• _GOAL OF THE EXERCISE_: Which of the lines below contain the string "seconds"? Pull each one out of the data.

• _RECORDS SHOWN_:
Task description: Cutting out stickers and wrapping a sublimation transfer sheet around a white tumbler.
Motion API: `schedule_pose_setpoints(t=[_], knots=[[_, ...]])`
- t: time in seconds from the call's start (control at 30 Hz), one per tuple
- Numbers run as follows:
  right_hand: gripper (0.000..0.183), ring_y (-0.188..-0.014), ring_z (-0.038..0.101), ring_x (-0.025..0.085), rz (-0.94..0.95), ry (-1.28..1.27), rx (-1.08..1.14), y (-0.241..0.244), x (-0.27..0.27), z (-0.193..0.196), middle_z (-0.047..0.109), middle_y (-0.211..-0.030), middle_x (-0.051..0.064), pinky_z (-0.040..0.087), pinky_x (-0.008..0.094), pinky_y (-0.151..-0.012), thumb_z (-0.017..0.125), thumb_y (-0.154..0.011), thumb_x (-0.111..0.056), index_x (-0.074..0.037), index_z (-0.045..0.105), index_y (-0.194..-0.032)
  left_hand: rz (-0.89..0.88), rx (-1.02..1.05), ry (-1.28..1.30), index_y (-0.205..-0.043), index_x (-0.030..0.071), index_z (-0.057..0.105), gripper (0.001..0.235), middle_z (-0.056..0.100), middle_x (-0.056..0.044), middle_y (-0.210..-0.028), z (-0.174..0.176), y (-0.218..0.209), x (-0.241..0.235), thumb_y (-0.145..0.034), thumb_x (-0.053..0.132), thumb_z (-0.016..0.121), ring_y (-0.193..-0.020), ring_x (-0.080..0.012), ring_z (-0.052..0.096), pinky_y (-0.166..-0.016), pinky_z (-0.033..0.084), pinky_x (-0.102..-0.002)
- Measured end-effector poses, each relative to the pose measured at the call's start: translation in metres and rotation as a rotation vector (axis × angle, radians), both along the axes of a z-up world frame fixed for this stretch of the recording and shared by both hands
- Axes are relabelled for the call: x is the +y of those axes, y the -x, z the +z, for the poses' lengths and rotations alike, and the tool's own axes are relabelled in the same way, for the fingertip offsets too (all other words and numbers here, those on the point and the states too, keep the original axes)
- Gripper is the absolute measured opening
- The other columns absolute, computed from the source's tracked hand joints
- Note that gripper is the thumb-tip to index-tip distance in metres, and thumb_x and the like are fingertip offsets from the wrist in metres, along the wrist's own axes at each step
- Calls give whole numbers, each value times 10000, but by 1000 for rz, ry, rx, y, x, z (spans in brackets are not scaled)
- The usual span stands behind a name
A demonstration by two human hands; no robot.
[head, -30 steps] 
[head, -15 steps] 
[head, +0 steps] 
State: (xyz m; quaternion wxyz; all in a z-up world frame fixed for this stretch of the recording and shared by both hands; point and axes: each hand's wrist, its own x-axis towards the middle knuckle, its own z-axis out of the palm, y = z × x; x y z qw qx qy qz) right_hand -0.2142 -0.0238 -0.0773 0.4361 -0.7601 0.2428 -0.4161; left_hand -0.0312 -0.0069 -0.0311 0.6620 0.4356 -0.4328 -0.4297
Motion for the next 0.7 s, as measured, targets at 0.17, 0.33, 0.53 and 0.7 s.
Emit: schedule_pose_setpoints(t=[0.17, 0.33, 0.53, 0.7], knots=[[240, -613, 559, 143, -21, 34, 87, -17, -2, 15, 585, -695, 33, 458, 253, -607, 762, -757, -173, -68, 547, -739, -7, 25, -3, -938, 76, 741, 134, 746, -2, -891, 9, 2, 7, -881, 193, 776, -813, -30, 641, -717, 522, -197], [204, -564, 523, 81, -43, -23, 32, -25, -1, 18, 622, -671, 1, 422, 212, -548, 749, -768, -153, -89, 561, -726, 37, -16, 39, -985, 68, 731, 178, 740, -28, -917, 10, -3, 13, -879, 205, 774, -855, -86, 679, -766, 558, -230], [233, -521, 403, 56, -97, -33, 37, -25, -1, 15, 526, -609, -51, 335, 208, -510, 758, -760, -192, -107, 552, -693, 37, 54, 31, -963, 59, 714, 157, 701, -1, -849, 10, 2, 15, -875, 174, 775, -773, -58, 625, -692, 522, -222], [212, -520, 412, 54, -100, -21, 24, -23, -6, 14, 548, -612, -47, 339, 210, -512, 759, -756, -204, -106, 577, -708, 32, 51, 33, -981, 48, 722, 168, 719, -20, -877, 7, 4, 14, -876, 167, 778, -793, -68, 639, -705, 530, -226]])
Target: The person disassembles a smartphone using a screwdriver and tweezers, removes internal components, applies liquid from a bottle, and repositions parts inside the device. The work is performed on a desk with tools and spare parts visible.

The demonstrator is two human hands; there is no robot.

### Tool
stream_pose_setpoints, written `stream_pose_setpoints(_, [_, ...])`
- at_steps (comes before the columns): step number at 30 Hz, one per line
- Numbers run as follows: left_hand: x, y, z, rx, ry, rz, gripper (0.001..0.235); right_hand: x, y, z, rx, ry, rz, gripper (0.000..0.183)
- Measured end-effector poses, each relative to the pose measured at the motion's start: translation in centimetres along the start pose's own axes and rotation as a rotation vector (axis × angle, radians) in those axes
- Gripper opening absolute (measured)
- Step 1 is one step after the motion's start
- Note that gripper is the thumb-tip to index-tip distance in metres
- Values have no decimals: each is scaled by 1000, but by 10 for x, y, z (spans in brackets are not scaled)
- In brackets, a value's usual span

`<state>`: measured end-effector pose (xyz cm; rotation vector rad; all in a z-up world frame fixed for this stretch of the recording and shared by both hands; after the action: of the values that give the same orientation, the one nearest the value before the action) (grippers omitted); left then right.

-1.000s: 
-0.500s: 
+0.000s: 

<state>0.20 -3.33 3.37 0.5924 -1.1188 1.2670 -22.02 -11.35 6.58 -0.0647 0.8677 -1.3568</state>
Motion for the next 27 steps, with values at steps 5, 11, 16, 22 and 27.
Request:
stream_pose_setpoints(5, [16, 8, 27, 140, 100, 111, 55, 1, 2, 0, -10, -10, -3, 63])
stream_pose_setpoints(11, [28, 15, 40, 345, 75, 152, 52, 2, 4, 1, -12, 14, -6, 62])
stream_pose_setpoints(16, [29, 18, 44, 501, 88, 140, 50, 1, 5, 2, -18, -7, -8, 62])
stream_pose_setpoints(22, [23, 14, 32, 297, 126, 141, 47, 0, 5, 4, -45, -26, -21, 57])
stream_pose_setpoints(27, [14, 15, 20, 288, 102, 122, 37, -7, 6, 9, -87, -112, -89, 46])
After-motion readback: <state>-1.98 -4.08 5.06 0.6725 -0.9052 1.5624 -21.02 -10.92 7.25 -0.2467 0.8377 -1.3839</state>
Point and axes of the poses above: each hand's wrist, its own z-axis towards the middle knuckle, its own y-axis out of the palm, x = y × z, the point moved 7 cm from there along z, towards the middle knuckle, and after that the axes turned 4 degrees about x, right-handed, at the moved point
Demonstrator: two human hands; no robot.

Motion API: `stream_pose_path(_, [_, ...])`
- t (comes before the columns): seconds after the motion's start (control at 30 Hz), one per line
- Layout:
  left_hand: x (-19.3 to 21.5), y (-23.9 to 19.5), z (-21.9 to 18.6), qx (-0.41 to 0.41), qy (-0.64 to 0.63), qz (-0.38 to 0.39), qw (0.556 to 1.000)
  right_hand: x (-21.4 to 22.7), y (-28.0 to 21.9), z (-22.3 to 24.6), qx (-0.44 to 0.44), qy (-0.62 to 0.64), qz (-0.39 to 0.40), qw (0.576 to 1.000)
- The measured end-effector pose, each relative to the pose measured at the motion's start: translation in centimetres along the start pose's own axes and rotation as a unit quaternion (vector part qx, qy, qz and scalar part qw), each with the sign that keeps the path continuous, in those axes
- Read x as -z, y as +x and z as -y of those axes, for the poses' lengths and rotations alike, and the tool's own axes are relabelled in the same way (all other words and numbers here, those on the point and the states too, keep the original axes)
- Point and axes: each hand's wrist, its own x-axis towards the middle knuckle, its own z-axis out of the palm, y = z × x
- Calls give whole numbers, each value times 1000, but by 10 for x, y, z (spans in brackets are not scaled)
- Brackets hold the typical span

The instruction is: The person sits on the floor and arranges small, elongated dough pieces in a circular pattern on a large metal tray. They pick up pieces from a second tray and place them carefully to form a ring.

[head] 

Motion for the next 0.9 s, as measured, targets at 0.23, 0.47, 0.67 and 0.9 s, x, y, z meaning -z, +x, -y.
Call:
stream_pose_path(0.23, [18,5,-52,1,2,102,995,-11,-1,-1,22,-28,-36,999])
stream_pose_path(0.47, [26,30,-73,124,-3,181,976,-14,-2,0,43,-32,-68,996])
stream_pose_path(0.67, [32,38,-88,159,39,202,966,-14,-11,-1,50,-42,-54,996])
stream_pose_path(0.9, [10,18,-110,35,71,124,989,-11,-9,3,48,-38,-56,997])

• _ANSWER FOR THE TASK_:
- t: time in seconds from the call's start (control at 30 Hz), one per tuple
- t (comes before the columns): seconds after the motion's start (control at 30 Hz), one per line

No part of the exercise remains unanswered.